Running state-of-the-art models locally is the ultimate flex for an automation agency. In this lesson, we implement the deployment of Llama 3 (70B) and DeepSeek-V3 using optimized local stacks for maximum tokens-per-second (TPS).

🏗️ The Deployment Pipeline

  1. The Environment: Ubuntu 22.04 with Nvidia Docker Toolkit or Mac Studio with MLX.
  2. The Backend: Ollama or vLLM for high-concurrency requests.
  3. The Interface: Exposing the model via a REST API for your n8n or Python bots.

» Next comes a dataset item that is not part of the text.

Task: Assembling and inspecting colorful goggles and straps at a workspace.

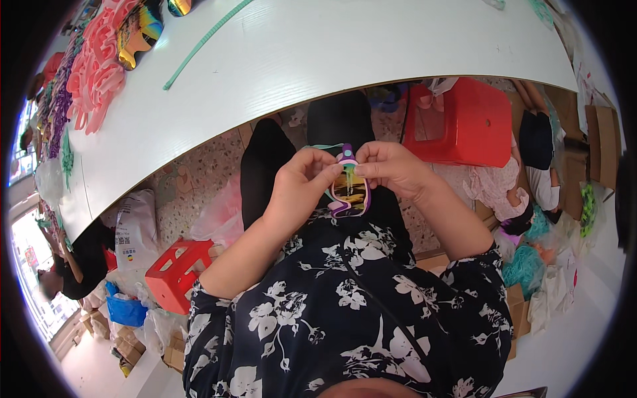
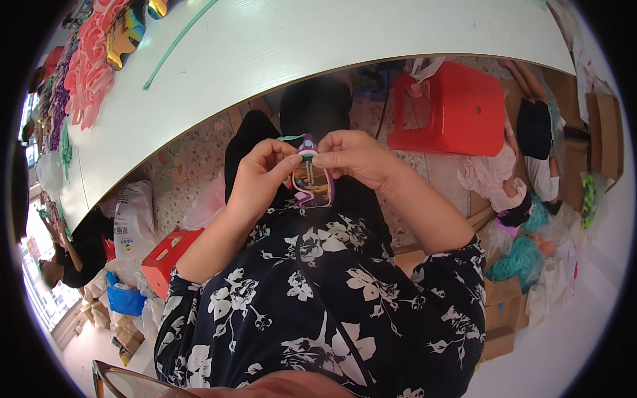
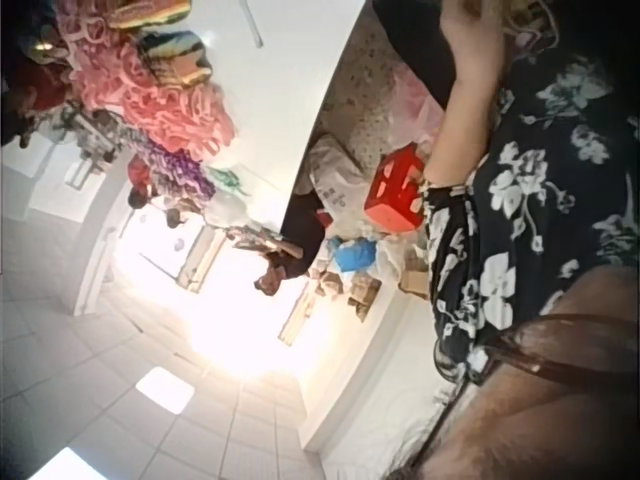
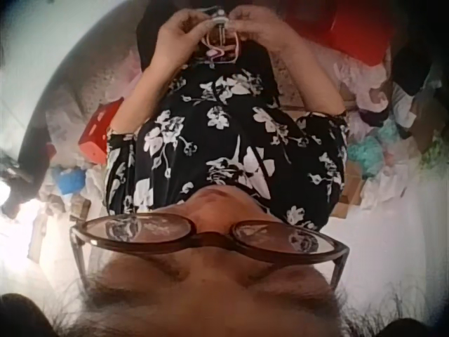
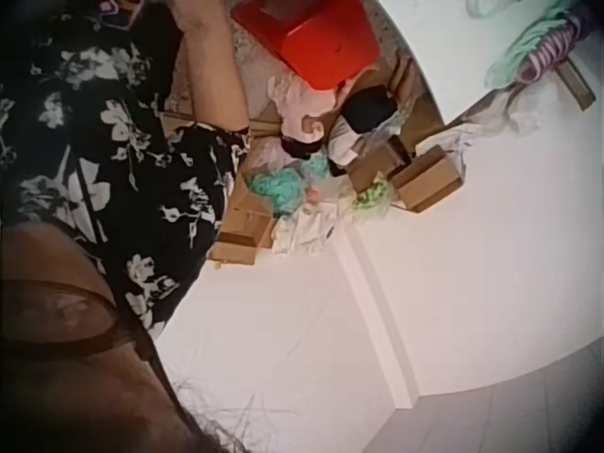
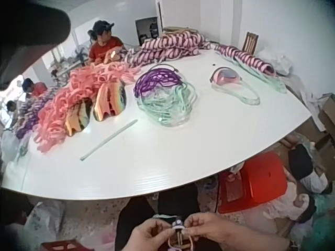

🛠️ Technical Snippet: High-Performance Ollama Deployment

To run Llama 3 with optimized memory usage:

# Pull the quantized 70B version
ollama run llama3:70b-instruct-q4_K_M

# Increase the context window to 8k
ollama run llama3:70b-instruct-q4_K_M --context 8192

🔍 Nuance: vLLM for Concurrency

If your agency is running 10+ bots simultaneously, Ollama will bottleneck. In this case, we move to vLLM, which utilizes "PagedAttention" to handle dozens of parallel requests on a single GPU without crashing.


⚡ Practice Lab: The Local 70B Test

  1. Load: Pull a 70B model (or 8B if VRAM is limited).
  2. Stress: Send 5 complex logic prompts in parallel using a Python script.
  3. Analyze: Monitor your GPU memory and power draw. Note the TPS stability.

📝 Homework: The Private Agency Stack

Design a hardware/software stack for a private agency server. It must be capable of running a 70B model for final drafting and an 8B model for technical scouting simultaneously.